Fed held rates Wednesday. Markets sold off anyway. Then overnight futures recovered. Here is what actually happened and why traders changed their minds so quickly.

Wednesday Was Calm Until It Was Not

Federal Reserve kept rates unchanged at 3.5% to 3.75% on Wednesday. That was exactly what everyone expected. For about five minutes it looked like a non-event.

Then the details came out and the mood changed fast. Nasdaq dropped 1.3% after the announcement. S&P 500 fell 1.2%. Dow pulled back too despite touching another intraday record earlier in the session. Not a catastrophic selloff but a sharp one given how calm things had been going into the meeting.

What spooked people was not the rate decision. It was the dot plot and what Kevin Warsh did or did not do with it.

Warsh Skipped His Own Dot

New Fed chair Kevin Warsh chose not to submit his own interest rate forecast to the dot plot. That is the chart where each Fed official puts a dot showing where they think rates are headed. Warsh left his blank.
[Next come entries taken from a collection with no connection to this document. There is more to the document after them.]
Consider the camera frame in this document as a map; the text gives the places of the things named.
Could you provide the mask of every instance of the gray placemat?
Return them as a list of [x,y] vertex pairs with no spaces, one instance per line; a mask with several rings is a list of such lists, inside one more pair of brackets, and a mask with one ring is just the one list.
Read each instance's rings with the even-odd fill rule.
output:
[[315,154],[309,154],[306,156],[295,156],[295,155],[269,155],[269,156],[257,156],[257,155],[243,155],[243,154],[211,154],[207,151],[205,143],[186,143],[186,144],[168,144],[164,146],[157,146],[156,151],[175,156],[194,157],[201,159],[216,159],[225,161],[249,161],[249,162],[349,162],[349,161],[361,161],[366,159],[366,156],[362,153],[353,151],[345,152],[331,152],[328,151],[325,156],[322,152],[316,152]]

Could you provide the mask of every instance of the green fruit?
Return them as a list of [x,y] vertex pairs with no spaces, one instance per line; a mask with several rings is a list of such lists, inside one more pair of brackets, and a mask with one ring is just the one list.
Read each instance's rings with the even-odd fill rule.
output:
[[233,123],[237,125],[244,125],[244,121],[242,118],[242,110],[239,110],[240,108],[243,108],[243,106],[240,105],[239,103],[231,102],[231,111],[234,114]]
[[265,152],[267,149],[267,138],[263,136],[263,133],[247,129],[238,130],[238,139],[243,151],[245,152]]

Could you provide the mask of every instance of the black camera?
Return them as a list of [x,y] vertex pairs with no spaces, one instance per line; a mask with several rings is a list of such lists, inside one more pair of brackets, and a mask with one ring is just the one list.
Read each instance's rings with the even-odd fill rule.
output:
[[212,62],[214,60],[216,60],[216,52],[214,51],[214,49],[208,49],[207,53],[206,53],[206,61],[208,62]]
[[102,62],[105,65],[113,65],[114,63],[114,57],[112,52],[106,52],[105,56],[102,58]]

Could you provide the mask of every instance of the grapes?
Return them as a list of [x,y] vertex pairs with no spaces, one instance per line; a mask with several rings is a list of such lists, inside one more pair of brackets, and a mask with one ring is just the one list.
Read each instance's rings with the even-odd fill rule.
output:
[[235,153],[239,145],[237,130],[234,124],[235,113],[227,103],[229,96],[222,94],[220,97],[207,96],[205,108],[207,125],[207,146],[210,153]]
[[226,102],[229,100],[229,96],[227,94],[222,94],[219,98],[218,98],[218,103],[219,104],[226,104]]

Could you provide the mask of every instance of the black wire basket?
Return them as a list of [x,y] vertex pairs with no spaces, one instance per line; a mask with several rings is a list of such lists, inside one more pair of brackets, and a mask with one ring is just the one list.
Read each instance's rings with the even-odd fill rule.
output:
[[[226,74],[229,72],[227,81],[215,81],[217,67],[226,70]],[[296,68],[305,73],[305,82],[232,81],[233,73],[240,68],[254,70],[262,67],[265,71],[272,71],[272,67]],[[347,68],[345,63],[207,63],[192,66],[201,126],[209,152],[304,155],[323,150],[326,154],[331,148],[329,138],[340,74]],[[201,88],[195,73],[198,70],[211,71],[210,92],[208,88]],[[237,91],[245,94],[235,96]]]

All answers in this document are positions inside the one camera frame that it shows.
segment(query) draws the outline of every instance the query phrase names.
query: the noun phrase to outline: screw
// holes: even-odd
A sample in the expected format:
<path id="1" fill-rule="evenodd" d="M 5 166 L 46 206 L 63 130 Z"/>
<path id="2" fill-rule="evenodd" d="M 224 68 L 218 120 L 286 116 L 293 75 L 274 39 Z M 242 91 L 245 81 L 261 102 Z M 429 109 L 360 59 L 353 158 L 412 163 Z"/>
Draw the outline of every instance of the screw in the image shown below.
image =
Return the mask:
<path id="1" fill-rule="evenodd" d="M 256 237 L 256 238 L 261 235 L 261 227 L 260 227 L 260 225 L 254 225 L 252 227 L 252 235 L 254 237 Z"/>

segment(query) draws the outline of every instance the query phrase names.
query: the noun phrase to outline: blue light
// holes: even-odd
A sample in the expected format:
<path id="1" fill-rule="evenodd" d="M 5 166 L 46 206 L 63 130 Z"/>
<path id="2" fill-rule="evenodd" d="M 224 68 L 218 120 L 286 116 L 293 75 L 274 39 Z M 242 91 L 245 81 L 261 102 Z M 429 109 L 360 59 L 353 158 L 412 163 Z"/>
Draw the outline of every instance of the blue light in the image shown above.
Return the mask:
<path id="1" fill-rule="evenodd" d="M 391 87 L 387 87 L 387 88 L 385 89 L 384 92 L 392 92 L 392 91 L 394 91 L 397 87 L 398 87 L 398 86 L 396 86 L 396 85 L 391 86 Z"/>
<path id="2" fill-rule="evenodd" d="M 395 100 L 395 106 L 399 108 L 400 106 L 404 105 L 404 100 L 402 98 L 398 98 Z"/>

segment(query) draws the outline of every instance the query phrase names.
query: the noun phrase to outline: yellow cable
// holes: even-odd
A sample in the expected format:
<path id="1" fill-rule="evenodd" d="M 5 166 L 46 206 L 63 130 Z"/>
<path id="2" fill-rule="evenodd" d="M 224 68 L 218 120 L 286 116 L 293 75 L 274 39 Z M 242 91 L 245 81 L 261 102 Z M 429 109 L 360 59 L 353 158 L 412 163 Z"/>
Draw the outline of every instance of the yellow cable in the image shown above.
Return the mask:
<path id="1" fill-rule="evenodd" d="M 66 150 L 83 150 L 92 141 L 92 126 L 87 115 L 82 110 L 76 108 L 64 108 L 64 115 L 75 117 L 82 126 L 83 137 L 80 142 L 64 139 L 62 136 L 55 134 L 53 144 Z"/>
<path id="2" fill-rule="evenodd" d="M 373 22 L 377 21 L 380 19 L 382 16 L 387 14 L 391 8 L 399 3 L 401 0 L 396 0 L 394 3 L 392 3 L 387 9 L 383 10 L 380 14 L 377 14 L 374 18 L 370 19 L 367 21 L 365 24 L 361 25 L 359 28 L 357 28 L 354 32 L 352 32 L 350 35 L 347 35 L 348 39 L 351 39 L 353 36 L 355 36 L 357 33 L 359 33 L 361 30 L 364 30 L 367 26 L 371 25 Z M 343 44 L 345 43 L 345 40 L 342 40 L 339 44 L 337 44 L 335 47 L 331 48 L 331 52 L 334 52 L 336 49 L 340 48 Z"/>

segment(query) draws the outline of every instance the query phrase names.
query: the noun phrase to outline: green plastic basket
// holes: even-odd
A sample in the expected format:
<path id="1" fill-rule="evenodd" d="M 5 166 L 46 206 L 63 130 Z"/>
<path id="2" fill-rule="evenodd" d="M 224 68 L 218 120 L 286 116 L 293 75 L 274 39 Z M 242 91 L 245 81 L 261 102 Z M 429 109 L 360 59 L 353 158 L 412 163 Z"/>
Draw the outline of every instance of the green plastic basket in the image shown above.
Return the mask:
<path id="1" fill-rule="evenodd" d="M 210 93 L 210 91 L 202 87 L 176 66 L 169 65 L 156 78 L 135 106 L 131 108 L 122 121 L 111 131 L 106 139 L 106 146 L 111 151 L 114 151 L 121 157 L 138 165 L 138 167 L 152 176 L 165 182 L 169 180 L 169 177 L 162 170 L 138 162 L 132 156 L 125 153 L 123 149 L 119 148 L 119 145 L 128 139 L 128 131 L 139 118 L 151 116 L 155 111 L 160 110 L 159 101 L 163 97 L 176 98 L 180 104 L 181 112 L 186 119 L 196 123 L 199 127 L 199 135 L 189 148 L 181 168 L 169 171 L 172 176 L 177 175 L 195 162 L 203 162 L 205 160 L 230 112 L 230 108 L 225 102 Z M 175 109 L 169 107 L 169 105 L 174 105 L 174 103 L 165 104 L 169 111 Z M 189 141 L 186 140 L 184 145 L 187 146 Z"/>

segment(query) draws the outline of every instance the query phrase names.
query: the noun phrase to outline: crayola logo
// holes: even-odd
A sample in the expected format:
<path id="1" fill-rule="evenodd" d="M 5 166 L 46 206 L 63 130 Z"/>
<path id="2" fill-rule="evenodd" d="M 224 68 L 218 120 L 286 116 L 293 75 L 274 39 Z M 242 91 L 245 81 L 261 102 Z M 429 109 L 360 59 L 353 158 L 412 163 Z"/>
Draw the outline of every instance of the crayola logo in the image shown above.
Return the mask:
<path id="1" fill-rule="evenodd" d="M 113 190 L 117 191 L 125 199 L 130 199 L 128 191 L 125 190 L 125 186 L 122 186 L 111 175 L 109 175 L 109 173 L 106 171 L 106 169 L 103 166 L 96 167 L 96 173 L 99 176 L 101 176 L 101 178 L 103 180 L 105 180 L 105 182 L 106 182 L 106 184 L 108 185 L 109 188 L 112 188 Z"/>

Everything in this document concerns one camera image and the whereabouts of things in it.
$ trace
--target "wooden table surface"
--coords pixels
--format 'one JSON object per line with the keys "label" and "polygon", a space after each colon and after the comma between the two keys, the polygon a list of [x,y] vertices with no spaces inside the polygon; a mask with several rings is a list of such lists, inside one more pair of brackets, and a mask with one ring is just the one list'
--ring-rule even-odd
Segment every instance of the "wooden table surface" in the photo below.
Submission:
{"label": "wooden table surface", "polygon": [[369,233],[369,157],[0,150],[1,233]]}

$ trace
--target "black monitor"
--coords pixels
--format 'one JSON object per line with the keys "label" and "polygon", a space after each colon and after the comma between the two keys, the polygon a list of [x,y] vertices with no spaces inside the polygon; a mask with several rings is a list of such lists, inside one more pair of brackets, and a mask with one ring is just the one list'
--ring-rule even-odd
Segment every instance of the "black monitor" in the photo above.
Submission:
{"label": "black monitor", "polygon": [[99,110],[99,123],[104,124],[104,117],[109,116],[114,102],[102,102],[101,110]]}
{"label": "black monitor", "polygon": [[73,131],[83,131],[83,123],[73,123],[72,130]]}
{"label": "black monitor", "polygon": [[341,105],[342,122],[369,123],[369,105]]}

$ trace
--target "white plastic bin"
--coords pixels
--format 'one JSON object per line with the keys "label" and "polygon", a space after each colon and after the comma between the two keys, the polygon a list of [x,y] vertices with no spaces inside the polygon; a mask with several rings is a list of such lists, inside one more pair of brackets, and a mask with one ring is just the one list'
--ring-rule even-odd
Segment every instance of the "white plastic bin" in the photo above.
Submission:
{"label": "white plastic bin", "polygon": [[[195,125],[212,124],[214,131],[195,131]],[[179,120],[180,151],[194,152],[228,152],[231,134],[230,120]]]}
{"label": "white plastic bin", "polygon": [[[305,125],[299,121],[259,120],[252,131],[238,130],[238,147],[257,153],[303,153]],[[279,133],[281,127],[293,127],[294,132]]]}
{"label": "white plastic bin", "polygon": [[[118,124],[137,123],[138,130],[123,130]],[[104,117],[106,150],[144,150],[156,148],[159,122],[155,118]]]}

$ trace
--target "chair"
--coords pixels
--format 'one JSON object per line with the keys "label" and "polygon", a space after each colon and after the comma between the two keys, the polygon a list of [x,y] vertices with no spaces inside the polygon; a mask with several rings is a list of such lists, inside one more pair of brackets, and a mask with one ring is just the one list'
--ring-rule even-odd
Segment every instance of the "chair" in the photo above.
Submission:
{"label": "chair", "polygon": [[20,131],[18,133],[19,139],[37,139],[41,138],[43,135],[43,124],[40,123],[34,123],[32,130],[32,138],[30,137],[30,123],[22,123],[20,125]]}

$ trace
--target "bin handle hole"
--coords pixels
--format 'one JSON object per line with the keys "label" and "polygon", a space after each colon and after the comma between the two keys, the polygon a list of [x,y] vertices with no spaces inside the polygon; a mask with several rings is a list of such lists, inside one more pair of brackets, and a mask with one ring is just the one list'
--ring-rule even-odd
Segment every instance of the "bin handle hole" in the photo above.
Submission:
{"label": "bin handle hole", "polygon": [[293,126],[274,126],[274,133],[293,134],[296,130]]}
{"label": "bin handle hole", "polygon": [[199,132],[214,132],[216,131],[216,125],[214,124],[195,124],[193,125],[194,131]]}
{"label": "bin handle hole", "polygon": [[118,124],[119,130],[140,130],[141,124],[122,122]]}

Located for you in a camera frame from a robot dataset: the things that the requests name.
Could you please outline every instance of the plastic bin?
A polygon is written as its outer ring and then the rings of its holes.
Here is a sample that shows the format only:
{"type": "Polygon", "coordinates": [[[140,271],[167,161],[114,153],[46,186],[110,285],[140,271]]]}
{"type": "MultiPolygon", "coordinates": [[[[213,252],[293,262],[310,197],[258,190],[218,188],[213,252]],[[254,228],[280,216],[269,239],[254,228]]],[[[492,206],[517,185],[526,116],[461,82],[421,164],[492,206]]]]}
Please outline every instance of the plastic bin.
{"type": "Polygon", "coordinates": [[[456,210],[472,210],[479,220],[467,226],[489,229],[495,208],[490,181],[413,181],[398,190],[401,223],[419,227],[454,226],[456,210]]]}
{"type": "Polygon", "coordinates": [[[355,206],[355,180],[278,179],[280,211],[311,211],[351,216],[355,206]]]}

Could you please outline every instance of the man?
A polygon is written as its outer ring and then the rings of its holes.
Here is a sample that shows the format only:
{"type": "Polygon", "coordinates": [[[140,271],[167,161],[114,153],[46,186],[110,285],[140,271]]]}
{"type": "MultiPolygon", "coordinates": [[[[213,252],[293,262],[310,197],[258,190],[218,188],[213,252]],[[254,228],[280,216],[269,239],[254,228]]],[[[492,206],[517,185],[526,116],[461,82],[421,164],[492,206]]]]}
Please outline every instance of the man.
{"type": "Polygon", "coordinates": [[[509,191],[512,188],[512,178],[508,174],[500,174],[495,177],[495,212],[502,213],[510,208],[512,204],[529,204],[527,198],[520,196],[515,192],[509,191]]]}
That created its own kind of uncertainty. When the person running the Fed does not show their hand traders have to guess. And when traders guess they often assume the worst. Warsh has said publicly he thinks the Fed talks too much. Leaving his dot out was consistent with that philosophy. But it left markets without a clear signal from the most important person in the room.

The dots that were submitted painted a more hawkish picture than March. Median year-end rate forecast moved up to 3.8% from 3.4%. That implies at least one rate hike could happen before the end of 2026. Several officials now see rates moving higher this year. That is a shift from where expectations were sitting just a few months ago.

Futures Bounced Back Overnight

By Thursday morning the tone had changed again. Nasdaq futures up 1.3%. S&P 500 futures gained 0.9%. Dow futures added roughly 300 points. Overnight recovery after Wednesday’s session close.

Asia helped the mood. South Korea Kospi crossed 9,000 for the first time ever. Japan Nikkei pushed to fresh record highs. Global markets were not reading Wednesday’s Fed as a disaster. More like an adjustment.

Traders overnight seemed to land on a different interpretation than the one that caused Wednesday’s selloff. Instead of hearing a Fed that is about to cause pain they heard a Fed that is managing inflation carefully and feels confident enough in the economy to consider tightening further if needed. Same facts. Different reading.

Hawkish Does Not Always Mean Bad

Higher rate expectations are usually negative for stocks especially growth and tech names. Borrowing gets more expensive. Future earnings get discounted more heavily. Valuations come under pressure.

But there is another way to read a hawkish Fed. If policymakers feel comfortable enough to raise rates it means they think the economy can handle it. An economy strong enough to handle rate hikes is an economy where companies can still grow earnings and consumers can still spend.

That second reading is what futures markets appear to be pricing in Thursday morning. Whether that interpretation holds through the trading session is the real question. Wednesday’s reaction and Thursday’s reversal happening within hours of each other shows how unsettled traders actually are about where things are heading.

One More Thing to Watch Today

Iran peace deal signing is scheduled for Friday in Switzerland. That has been hanging over markets all week as a potential positive catalyst. If it happens cleanly and without last minute complications it removes a major uncertainty that has been affecting oil prices, inflation expectations, and rate forecasts all at once.

A signed deal Friday combined with a market that has already partially recovered from Wednesday’s Fed shock could set up a decent end to the week. A lot of things have to go right in a short period of time. But the pieces are at least pointing in that direction for now.